U. part of 31 universities challenging revised executive order in an amicus brief

By
Senior Staff Writer
Saturday, April 1, 2017

The University and 30 other American colleges and universities filed an amicus brief against President Trump’s revised executive order on immigration Friday. The order, which temporarily bans entry of nationals from Iran, Libya, Somalia, Sudan, Syria and Yemen, was blocked by a federal judge in Hawaii last month and could be reconsidered by the U.S. Court of Appeals in May, according to a Mar. 27 Politico report.

The brief  — a legal document submitted by non-participating parties — argues that the order obstructs the institutions’ missions, deters scholars from studying in the United States and sets a dangerous precedent for discrimination. 

The institutions argue that because they aim to “attract the world’s best scholars, faculty, and students and work across international borders, … (they) have a strong interest in ensuring that individuals from around the globe can continue to enter the United States,” according to the brief. Universities contend that the new order threatens their ability to continue attracting premier scholars and “their goals of educating tomorrow’s leaders.”

Measures intended to promote safety and security ought to follow “a manner that is consistent with the values America has always stood for, including the free flow of ideas across borders and the welcoming of immigrants to our universities,” according to the brief.

Modeled after an earlier amicus brief Brown and other universities filed against the original executive order Feb. 13, the current brief reiterates the significant economic and academic contributions international students, faculty and scholars make to their respective fields of study and to the United States. Brown has over 20 students and scholars from countries banned by the order and counts 3 percent of its faculty as international, according to the brief.

The institutions also point out that the executive order falls at a critical time for American universities, many of which have just issued admission letters for their new undergraduate and graduate student classes, giving international students a short window of time to decide whether they will attend university in the United States.
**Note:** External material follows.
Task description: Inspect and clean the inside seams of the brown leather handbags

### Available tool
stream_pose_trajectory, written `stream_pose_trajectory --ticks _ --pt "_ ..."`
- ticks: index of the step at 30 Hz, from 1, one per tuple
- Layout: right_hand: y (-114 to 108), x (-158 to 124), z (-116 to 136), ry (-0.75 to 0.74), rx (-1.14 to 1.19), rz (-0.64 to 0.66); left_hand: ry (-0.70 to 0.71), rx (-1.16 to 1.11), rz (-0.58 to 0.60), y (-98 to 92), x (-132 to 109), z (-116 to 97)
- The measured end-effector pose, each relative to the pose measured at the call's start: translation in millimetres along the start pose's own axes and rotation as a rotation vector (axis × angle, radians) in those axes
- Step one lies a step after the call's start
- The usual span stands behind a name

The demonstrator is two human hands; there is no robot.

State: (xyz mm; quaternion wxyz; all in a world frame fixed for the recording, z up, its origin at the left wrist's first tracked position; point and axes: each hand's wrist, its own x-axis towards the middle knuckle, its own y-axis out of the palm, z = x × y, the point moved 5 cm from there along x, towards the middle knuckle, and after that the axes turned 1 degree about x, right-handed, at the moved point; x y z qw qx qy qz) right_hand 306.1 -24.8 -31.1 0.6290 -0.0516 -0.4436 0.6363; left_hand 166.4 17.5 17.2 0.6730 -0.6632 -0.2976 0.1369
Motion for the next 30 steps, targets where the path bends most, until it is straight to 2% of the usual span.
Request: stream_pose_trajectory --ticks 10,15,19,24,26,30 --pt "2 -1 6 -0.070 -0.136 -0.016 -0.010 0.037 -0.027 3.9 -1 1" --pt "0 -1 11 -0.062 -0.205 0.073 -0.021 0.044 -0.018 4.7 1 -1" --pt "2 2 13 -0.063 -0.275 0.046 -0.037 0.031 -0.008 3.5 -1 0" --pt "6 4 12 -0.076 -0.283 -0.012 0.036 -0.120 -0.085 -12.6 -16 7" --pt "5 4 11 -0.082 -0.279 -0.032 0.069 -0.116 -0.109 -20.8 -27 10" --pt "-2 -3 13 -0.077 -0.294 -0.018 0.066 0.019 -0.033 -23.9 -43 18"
Twelve percent of Brown’s admitted students to the class of 2021 come from outside the United States, The Herald previously reported.

With the executive order “arbitrarily excluding persons … and contemplating further categorical entry bans based on national origin,” universities fear that international students, will be deterred from seeking higher education in the United States, according to the brief.

During her recent trip to Hong Kong, President Christina Paxson P’19 told CNBC that Trump’s policies are “sending out a message to the world that international students may not be welcome in the U.S. … I think it’s very important for presidents, like me, to get out there and say that at Brown University, we want international students. They’re vital to what we do,” according to a University press release.

Though the ban has been temporarily suspended, the universities assert that the order has already had “serious and chilling implications for … students, faculty and scholars.” The universities recognized that while the new executive order does not “prematurely cancel student visas,” the separation of students from their families has been traumatic, and others hesitate to leave the United States because they “fear their re-entry may be barred,” according to the brief. Students at Brown have already faced such complications and uncertainty because of the original executive order, The Herald previously reported.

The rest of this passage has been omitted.